Monday, November 12, 2007

"Are we nuts thinking Hillary Clinton could be president of this country?"

The producer of "24," Joel Surnow doesn't think Hillary will win the presidency:

"I'm not even sure that Hillary is a fait accompli [to win the Democratic Party nomination] as this point," Mr. Surnow told a group of reporters and bloggers in a wide-ranging interview during the Young America's Foundation's (YAF) West Coast Leadership Conference. "Are we nuts thinking Hillary Clinton could be president of this country? Honest to God, just stand back and think about it."
He also said that the conservatives in Hollywood can get work if they produce good scripts:
...who dismissed as "whining" conservatives' complaints that they are treated unfairly by Hollywood liberals.

"Our job is not to whine. That's their job,"


After his speech, sipping a vodka gimlet as he talked to a group of writers, Mr. Surnow scoffed at the suggestion that Hollywood's liberalism prevents conservatives from getting work in film and television.

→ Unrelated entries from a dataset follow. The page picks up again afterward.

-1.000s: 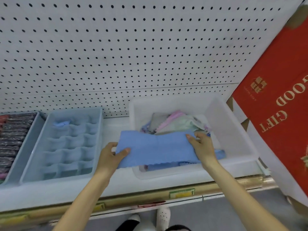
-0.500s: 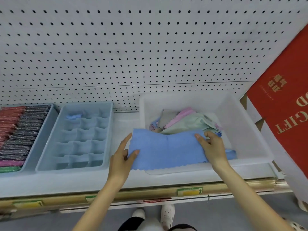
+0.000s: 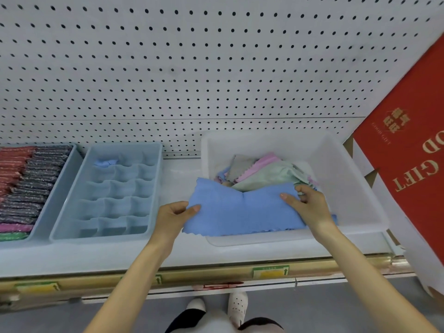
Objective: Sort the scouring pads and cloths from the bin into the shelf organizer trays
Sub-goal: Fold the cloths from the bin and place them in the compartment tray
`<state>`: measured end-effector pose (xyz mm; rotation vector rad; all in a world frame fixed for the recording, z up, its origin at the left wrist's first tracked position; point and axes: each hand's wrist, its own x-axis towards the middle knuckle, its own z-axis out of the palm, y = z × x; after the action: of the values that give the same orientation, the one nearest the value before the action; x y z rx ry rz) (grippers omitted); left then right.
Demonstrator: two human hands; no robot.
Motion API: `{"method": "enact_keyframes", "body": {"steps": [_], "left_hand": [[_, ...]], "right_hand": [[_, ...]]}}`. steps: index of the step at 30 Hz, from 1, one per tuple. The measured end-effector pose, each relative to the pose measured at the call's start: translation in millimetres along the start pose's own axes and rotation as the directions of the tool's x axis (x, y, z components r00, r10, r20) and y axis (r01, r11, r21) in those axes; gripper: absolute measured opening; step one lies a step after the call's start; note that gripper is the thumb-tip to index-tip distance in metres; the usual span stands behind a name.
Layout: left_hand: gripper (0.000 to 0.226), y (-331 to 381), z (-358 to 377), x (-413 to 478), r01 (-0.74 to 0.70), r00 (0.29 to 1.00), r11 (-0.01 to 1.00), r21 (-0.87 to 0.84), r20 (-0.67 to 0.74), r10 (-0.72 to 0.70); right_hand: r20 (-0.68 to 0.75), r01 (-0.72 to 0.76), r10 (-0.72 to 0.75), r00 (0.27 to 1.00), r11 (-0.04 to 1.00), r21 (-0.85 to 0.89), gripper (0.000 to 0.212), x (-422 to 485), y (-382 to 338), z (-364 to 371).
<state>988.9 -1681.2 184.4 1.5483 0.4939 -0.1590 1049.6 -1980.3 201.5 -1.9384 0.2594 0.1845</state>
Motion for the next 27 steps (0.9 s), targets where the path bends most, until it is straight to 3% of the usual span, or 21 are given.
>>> {"method": "enact_keyframes", "body": {"steps": [4, 12, 18, 27], "left_hand": [[0.037, 5, -1, 3, -0.008, 1.000, 1.000, -0.024, -0.017, 0.007], [0.044, 8, 4, 13, -0.048, 0.996, 0.999, -0.015, -0.081, 0.046], [0.038, 2, 5, 16, -0.068, 0.989, 0.998, 0.013, -0.130, 0.069], [0.045, -4, 7, 19, -0.116, 0.971, 0.988, 0.099, -0.198, 0.134]], "right_hand": [[0.137, -0.012, 0.016, 0.990, 0.999, -0.037, 0.032, -3, 0, -14], [0.071, -0.041, 0.038, 0.997, 0.998, 0.040, 0.055, -3, -2, -19], [0.097, -0.049, 0.042, 0.994, 0.997, 0.066, 0.023, -6, 0, -15], [0.107, -0.112, 0.109, 0.988, 0.993, 0.029, 0.029, -2, 0, -12]]}}
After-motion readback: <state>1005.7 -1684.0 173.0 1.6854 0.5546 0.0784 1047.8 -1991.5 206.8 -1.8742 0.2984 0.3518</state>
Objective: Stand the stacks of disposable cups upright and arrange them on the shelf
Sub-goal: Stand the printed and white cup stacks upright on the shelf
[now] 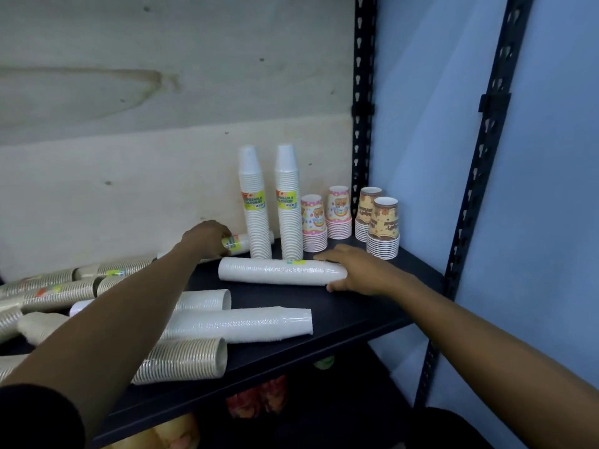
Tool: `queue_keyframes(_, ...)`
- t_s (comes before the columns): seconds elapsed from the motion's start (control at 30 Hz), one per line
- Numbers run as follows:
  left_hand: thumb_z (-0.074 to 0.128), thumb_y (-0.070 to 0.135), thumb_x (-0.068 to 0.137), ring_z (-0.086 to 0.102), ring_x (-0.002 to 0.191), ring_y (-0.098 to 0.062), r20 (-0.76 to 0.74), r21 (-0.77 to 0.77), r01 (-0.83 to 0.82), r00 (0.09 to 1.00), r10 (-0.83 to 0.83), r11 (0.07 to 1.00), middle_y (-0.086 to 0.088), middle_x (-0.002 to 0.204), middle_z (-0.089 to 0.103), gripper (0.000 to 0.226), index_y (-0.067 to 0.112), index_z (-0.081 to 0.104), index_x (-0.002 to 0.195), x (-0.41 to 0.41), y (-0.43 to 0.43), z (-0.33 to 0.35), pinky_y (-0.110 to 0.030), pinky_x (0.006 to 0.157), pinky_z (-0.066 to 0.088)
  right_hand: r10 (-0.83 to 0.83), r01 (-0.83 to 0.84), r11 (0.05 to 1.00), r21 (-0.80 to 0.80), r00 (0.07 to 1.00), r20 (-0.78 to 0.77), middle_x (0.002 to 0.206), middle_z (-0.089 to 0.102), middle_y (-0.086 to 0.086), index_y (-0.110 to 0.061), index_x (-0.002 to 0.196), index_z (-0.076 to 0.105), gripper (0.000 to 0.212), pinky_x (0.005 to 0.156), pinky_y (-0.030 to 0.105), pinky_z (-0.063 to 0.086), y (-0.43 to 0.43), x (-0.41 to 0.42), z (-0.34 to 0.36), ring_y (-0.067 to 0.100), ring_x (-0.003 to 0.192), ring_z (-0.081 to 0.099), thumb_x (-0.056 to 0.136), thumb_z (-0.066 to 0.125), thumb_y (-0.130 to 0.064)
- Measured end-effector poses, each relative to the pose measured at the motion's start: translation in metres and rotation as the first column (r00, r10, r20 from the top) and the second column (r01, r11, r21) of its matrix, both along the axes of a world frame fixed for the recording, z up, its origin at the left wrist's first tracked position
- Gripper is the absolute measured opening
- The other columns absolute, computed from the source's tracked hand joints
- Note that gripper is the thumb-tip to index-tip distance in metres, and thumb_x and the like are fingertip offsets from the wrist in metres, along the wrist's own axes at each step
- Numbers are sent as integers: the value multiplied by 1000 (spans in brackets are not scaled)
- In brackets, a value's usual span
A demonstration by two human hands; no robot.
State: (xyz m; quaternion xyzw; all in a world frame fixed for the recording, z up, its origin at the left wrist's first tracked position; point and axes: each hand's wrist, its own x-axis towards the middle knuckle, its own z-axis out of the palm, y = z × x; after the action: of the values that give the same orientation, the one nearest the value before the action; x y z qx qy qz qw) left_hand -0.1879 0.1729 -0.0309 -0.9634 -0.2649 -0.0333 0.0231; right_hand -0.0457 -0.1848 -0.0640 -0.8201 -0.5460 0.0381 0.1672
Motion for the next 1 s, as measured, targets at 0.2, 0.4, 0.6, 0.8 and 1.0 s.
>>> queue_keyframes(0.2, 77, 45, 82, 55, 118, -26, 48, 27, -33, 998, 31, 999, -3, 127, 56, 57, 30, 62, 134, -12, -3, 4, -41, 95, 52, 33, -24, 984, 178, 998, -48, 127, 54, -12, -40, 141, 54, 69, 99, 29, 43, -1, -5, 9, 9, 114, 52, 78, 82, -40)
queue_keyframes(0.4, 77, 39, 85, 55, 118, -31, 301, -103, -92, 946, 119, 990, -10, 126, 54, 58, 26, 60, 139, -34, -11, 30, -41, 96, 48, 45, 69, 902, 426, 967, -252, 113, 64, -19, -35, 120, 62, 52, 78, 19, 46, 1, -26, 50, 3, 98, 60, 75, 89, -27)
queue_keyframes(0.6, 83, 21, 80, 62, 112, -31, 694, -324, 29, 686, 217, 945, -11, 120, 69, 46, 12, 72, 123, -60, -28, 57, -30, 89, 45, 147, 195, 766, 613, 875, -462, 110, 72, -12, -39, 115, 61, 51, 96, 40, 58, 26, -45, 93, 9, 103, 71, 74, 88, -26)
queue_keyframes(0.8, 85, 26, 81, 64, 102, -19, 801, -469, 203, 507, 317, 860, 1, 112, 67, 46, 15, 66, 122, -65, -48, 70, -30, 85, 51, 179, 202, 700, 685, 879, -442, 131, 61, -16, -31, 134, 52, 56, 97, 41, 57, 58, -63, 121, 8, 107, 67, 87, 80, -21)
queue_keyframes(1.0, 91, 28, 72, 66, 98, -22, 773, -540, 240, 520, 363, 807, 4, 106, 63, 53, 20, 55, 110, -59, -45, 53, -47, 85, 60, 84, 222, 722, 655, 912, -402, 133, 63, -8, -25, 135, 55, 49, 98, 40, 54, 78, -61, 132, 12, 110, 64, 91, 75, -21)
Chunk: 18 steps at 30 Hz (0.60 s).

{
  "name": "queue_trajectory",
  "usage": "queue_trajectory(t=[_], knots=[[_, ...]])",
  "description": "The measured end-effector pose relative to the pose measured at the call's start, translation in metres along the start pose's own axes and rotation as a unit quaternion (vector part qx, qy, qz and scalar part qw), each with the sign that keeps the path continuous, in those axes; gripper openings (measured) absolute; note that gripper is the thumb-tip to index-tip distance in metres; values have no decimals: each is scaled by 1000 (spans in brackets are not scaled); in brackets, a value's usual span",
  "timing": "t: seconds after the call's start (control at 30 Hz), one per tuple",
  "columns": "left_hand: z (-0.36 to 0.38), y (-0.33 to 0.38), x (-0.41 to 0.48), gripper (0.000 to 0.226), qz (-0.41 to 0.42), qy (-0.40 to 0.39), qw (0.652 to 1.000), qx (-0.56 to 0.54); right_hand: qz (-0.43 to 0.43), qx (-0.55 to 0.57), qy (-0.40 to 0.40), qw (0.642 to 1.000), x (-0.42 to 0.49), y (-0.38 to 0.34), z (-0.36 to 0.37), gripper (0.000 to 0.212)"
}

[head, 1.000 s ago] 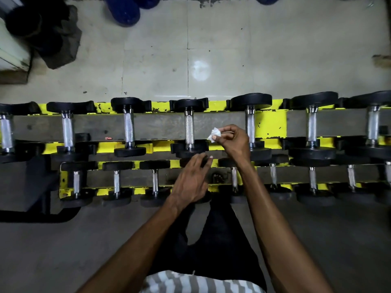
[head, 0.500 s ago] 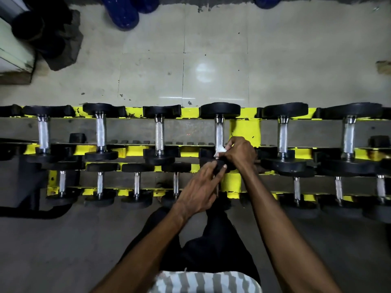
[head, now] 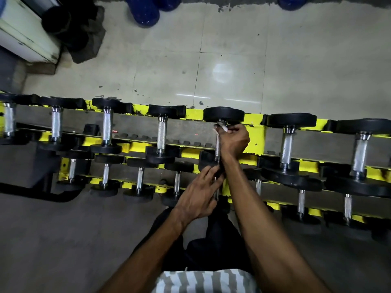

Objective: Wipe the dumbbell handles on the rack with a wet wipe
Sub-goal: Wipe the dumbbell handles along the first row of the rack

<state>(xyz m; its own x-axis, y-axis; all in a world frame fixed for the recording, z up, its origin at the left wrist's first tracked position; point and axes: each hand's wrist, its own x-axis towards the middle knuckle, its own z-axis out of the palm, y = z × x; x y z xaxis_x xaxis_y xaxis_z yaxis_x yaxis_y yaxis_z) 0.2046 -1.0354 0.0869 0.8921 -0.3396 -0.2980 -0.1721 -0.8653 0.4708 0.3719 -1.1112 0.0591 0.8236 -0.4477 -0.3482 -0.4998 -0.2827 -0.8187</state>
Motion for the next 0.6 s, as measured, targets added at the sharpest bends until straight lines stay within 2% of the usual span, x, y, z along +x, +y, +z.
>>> queue_trajectory(t=[0.17, 0.3, 0.37, 0.5, 0.6], knots=[[-4, 3, 0, 75, -6, 0, 1000, -18, -13, 28, -3, 1000, 2, 9, 5, 39], [-4, 3, 0, 73, -6, 7, 1000, -20, -98, 33, -33, 994, -8, 27, -5, 24], [-3, 3, 0, 70, -7, 5, 1000, -27, -110, 45, -27, 993, -10, 31, -6, 18], [-6, 2, 1, 71, -5, 4, 1000, -25, -21, 93, 27, 995, 2, 19, 9, 20], [-7, 1, 2, 82, -7, -5, 1000, -14, 42, 148, 17, 988, 17, 18, 16, 29]])
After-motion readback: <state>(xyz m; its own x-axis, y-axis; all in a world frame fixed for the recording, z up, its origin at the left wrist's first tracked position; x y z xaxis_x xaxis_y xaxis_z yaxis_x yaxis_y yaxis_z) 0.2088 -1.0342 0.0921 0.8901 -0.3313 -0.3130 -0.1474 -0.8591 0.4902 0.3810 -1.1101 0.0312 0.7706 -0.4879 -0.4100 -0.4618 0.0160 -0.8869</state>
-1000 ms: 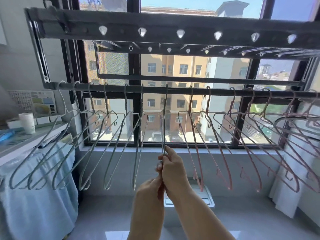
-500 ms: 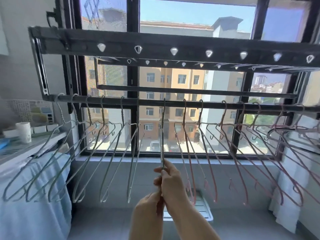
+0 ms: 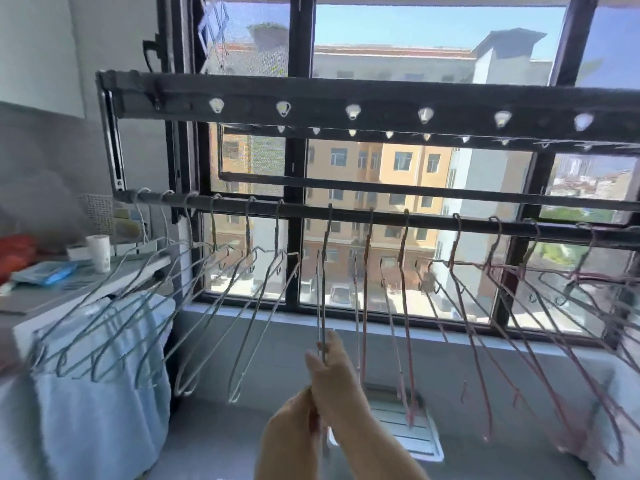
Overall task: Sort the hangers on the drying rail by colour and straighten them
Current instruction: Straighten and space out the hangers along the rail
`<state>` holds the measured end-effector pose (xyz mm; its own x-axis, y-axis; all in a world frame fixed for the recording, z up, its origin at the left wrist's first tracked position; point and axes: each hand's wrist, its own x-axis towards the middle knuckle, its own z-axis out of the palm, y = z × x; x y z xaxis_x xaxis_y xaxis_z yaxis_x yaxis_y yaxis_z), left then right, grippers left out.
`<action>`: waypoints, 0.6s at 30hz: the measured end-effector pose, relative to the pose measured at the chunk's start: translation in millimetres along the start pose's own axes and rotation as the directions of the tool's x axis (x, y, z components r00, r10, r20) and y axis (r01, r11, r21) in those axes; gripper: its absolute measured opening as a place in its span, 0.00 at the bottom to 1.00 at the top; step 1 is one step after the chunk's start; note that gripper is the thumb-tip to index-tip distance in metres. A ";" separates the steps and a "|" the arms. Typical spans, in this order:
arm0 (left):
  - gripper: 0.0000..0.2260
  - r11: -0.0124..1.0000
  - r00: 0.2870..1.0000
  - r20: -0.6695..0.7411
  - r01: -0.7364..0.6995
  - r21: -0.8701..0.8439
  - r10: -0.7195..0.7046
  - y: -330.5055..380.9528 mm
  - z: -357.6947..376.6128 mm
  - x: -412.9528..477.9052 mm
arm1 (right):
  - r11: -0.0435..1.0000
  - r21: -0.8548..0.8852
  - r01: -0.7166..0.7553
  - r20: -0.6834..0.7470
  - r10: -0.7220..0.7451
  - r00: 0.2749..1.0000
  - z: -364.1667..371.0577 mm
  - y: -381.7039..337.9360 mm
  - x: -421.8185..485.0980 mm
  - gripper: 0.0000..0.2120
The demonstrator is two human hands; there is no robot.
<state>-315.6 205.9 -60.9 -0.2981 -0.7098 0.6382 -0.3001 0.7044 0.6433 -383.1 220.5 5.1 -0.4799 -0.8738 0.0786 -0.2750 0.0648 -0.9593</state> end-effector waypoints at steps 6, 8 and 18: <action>0.15 0.998 0.995 -0.100 -0.004 0.058 0.010 -1.0 -13.4 -17.7 | 0.909 -0.329 0.256 0.055 -0.252 0.966 4.2 -10.9 -30.5 0.34; 0.14 0.974 0.964 -0.228 -0.090 0.207 0.138 -11.5 -22.3 -26.6 | 0.903 -0.293 0.313 0.080 -0.304 0.949 8.8 -14.8 -31.8 0.33; 0.22 0.994 0.980 -0.189 0.084 0.074 -0.069 -49.2 -67.8 7.9 | 0.985 -0.082 0.154 0.162 -0.139 0.977 56.6 -24.0 1.6 0.22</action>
<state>-241.7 165.6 -58.8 -0.0998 -0.7437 0.6611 -0.3903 0.6404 0.6615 -330.1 190.2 12.9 -0.2959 -0.9406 0.1665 -0.4126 -0.0314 -0.9104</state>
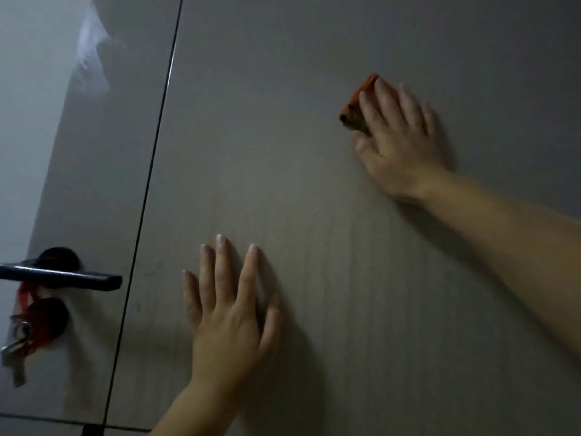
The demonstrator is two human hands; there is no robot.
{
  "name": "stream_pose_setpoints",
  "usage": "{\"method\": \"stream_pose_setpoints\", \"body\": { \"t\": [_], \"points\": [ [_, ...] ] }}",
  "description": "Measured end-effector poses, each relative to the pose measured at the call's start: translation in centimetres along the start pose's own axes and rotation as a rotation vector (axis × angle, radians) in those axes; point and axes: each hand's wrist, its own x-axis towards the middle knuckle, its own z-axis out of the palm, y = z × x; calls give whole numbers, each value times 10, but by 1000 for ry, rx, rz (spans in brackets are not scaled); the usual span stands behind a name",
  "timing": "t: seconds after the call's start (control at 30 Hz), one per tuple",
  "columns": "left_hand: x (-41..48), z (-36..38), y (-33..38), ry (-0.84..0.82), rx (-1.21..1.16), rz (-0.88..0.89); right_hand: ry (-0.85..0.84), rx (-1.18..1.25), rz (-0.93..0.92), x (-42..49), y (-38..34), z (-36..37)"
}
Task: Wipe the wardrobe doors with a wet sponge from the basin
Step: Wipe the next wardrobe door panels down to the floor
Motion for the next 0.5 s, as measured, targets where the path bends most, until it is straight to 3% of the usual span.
{"method": "stream_pose_setpoints", "body": {
  "t": [0.17,0.23,0.5],
  "points": [
    [1,1,-3,7,0,16,-27,-136,-397,-125,-13,25],
    [4,1,-2,1,14,17,-47,-138,-449,-134,-6,27],
    [13,7,15,-22,43,-64,-7,-25,-35,63,-24,-8]
  ]
}}
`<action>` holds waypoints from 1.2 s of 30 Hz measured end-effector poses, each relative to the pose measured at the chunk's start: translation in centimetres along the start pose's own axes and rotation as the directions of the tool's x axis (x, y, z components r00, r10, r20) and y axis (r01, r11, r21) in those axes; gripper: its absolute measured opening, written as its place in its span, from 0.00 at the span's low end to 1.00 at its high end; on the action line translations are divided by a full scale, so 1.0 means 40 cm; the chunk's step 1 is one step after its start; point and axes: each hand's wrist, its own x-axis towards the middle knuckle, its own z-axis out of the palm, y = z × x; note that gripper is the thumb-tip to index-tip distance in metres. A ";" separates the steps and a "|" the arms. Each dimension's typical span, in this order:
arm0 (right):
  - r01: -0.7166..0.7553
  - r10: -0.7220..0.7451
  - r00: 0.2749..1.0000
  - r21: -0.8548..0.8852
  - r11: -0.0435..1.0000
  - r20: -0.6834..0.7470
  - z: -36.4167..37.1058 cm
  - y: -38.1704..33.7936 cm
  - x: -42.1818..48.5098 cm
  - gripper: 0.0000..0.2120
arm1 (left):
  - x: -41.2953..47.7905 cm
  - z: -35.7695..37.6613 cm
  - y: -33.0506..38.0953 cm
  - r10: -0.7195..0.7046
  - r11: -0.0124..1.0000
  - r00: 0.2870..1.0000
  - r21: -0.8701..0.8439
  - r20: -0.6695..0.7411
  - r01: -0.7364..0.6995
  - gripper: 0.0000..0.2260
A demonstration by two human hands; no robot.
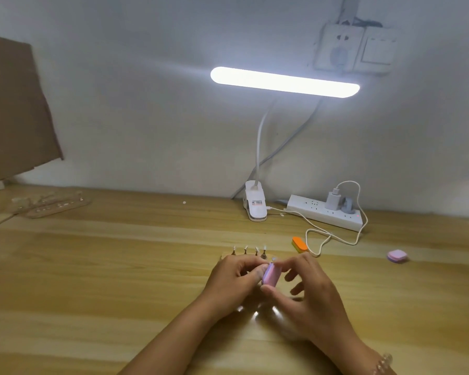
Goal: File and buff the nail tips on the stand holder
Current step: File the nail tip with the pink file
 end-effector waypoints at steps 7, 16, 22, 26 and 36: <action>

"There's tons of conservatives who work," he said. "If you write a great script, you could drop it off a freeway overpass in rush hour, and the movie would still get made."
And he wasn't too optimistic about the outcome of the writers strike:
Speaking of the ongoing writers' strike, which has stopped production of many movies and TV programs, Mr. Surnow predicted a long strike that could prove disastrous to the Writers Guild and rejected the suggestion that the union had the industry at a disadvantage.

"Hollywood's not being held hostage. ... I think [the studios] are going to break the Guild," he said, later remarking: "Millionaires on the picket line. ... They're not going to get a lot of empathy."
I'm not sure I totally agree, I do have some sympathy for the strikers because they are on the Internet and aren't getting paid for it -- I can empathize with that :-) Though, I wouldn't pay for content just so that they could get paid.

The writers know that they are going to lose money on the deal but they are concerned about the future when TV is gone and everyone is getting their content online. I think they are premature in their fear and should have waited a few more years when this would become more of an issue. They could have kept raising the concern but waited until networks were making a decent profit from being online and then demanded their fair share reminding the networks that they waited while they got themselves established online (the only site I have no trouble watching episodes is ABC -- CBS is the worst).